Horton vaciló como si estuviera consultando a sus envejecidas articulaciones para que le dieran la mejor opinión sobre la situación meteorológica.

—Pronto, pero no de inmediato. Nevará a intervalos durante toda la noche. No obstante, cuando amanezca no habrá ni siquiera medio centímetro de nieve. Después de eso… vendrá una gran tormenta, antes del mediodía de mañana.

Nos dio las gracias por la cena y la cerveza, como si hubiese sido una de esas cenas habituales en que se invita a los vecinos. Luego, se llevó a Gruñón consigo en la oscuridad previa a la tormenta.

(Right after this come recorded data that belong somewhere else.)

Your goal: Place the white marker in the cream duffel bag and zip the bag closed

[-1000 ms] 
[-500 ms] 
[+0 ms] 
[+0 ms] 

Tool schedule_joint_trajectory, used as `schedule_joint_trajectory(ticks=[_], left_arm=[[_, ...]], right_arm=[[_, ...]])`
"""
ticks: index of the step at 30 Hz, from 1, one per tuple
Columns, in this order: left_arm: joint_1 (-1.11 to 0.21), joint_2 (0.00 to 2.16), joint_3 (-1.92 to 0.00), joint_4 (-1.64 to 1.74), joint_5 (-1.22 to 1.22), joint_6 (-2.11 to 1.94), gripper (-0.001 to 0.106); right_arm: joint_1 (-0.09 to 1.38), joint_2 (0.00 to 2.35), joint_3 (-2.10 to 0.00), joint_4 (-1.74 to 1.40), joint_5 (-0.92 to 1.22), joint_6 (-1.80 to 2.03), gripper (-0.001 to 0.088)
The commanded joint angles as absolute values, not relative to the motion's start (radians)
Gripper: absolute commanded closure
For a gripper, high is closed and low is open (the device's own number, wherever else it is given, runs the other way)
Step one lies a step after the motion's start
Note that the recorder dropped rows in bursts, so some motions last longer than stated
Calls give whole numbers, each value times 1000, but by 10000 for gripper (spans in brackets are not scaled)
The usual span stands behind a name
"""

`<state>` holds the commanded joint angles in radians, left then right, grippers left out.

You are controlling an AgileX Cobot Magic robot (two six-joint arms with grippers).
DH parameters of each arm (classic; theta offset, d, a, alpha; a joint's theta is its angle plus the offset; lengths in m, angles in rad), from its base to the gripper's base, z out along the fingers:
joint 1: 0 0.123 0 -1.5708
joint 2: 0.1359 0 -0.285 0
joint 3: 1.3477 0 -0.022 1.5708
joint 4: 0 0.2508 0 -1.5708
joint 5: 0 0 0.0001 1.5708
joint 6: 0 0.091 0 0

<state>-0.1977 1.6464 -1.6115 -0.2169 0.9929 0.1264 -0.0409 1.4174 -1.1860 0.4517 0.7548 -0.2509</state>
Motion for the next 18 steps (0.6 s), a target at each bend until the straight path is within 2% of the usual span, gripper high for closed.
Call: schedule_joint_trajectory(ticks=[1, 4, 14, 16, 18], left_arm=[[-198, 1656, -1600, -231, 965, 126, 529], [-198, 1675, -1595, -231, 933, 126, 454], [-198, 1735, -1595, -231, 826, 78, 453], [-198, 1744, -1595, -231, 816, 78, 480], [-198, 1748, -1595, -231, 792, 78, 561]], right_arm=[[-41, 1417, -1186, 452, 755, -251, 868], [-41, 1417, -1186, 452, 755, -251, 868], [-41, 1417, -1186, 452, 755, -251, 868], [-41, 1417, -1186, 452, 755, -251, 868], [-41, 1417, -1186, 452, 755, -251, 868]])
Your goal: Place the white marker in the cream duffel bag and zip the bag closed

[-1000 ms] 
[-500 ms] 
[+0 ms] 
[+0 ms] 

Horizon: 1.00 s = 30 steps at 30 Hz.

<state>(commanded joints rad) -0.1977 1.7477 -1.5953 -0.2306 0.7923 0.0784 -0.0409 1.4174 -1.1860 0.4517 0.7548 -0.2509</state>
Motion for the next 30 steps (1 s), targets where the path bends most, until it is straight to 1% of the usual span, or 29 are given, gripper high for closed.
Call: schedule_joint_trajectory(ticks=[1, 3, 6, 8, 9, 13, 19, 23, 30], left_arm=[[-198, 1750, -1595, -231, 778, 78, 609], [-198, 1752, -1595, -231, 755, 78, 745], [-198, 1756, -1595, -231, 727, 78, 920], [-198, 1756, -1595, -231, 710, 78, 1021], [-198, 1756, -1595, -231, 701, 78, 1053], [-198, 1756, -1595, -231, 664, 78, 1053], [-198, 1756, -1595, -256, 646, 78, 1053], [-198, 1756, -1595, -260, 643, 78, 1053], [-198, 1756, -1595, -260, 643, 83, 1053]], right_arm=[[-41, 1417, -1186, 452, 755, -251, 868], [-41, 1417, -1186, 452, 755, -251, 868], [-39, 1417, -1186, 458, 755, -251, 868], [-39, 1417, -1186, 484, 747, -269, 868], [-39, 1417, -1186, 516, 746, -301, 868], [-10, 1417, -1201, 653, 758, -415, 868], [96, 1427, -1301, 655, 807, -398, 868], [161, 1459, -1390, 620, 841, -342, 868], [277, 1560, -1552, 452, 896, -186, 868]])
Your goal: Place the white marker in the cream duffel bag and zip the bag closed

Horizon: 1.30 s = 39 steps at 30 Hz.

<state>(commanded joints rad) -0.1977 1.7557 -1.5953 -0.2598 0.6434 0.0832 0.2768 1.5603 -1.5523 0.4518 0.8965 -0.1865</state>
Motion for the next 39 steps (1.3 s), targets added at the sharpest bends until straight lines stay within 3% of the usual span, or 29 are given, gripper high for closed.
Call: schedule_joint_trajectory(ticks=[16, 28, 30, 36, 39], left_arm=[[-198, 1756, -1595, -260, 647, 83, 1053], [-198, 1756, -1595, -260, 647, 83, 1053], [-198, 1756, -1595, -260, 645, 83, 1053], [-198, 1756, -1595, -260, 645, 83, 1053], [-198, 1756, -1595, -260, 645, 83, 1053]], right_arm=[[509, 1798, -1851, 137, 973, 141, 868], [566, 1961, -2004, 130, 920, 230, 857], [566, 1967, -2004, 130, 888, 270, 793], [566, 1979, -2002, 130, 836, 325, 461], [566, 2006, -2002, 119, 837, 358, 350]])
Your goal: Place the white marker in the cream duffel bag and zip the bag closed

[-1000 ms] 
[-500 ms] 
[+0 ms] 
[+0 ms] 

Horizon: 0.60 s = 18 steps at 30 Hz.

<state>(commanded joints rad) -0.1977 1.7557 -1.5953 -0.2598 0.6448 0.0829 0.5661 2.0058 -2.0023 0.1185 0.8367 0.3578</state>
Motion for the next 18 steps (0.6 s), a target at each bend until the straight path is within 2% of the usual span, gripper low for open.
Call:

Al cabo de unos segundos había desaparecido de la vista.

—Increíble, ¿no? —me comentó Rya cuando cerré la puerta.

—Sí, increíble —le respondí.

Más tarde, cuando ya nos habíamos acostado y estábamos a oscuras, me dijo:

—Se está cumpliendo, ¿no? El sueño.

—Sí.

—Mañana vamos a entrar en la mina.

—¿No quieres que lo hagamos? —le pregunté—. Podemos volver a casa, en Gibtown.

—¿Es eso lo que quieres? —me replicó.

—No —respondí tras una ligera duda.

—Yo tampoco.

—¿Estás segura?

—Estoy segura… Abrázame —me pidió.

La abracé.

Ella me abrazó a mí.

El destino nos abrazó a los dos. Su abrazo era firme.